Your task:
Begin at the first line of the data and copy each line through the one containing "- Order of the", that line included, with no pictures.

Extracted records:
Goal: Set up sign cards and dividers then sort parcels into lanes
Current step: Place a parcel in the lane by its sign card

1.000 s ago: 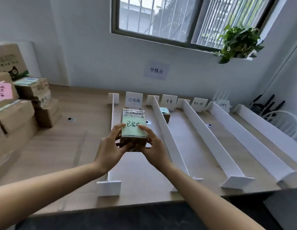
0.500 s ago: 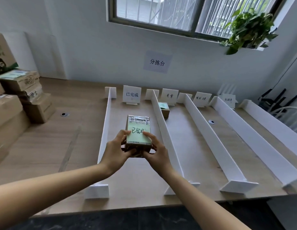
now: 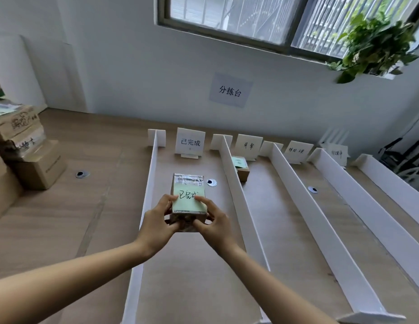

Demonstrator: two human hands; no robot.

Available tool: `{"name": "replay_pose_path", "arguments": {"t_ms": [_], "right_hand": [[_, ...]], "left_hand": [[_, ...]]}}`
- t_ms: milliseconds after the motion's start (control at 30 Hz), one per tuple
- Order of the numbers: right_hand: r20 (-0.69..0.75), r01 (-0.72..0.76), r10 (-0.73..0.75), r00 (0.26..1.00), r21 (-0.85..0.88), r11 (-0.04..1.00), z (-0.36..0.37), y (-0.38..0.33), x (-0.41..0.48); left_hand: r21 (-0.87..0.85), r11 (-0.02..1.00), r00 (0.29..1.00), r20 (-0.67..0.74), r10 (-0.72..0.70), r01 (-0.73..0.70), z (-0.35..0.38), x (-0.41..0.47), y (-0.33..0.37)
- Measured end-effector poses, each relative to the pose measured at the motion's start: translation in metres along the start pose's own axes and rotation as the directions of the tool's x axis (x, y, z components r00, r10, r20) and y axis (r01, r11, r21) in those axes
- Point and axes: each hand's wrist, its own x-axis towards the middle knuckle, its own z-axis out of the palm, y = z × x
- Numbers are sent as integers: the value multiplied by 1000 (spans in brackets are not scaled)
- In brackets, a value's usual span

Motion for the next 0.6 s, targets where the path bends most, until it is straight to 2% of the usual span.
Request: {"name": "replay_pose_path", "arguments": {"t_ms": [300, 600], "right_hand": [[-6, -117, 117, 993, 22, 993, 25, 36, 49], [65, -253, 249, 966, 60, 966, 38, 80, 76]], "left_hand": [[-5, 997, 994, 74, -79, 79, 2, 49, -42], [-31, 981, 979, 83, -188, 191, 24, 64, -84]]}}
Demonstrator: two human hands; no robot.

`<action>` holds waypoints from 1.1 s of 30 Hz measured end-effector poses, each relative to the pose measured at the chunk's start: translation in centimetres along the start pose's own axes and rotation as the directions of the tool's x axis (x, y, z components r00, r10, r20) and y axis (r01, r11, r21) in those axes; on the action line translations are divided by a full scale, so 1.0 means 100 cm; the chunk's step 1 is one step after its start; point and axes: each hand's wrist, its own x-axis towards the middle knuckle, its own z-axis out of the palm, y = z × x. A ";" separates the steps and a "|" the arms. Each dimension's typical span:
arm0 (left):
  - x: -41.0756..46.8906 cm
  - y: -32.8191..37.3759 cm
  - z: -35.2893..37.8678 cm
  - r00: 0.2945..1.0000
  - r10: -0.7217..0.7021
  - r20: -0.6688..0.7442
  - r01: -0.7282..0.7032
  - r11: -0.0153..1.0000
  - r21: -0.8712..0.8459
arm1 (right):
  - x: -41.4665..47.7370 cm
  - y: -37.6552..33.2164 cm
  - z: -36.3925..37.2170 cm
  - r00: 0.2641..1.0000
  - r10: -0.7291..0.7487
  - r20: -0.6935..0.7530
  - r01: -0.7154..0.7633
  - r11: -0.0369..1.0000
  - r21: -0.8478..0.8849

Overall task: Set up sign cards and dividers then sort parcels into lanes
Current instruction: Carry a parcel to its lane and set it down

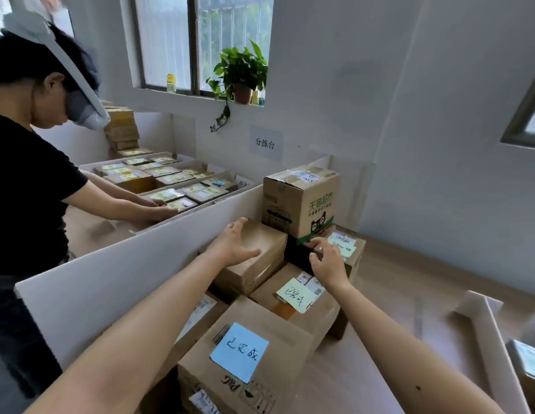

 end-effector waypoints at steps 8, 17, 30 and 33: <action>0.085 -0.005 0.011 0.998 0.056 0.031 -0.050 0.985 -0.167 | 0.044 -0.015 0.003 0.992 0.110 -0.059 -0.103 0.989 0.109; 0.157 0.012 0.037 0.999 -0.048 -0.015 0.036 0.896 -0.442 | 0.092 -0.033 0.030 0.959 0.265 -0.096 -0.233 0.936 0.263; 0.215 0.021 0.049 0.983 -0.009 -0.182 -0.102 0.801 -0.590 | 0.148 -0.025 0.042 0.938 0.326 -0.117 -0.277 0.910 0.307; 0.221 0.021 0.045 0.984 -0.023 -0.177 -0.097 0.763 -0.639 | 0.142 -0.039 0.033 0.940 0.332 -0.078 -0.279 0.880 0.384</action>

Written response:
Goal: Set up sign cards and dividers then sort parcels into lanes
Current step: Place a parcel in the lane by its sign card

1.000 s ago: 
0.500 s ago: 
now: 

Demonstrator: two human hands; no robot.

Available tool: `{"name": "replay_pose_path", "arguments": {"t_ms": [_], "right_hand": [[_, ...]], "left_hand": [[_, ...]]}}`
- t_ms: milliseconds after the motion's start (control at 30 Hz), one per tuple
- Order of the numbers: right_hand: r20 (-0.69..0.75), r01 (-0.72..0.76), r10 (-0.73..0.75), r00 (0.26..1.00), r21 (-0.85..0.88), r11 (-0.04..1.00), z (-0.36..0.37), y (-0.38..0.33), x (-0.41..0.48); left_hand: r21 (-0.87..0.85), r11 (-0.02..1.00), r00 (0.29..1.00), r20 (-0.67..0.74), r10 (-0.72..0.70), r01 (-0.73..0.70), z (-0.35..0.38), x (-0.41..0.47), y (-0.33..0.37)

What is written here forms the complete answer.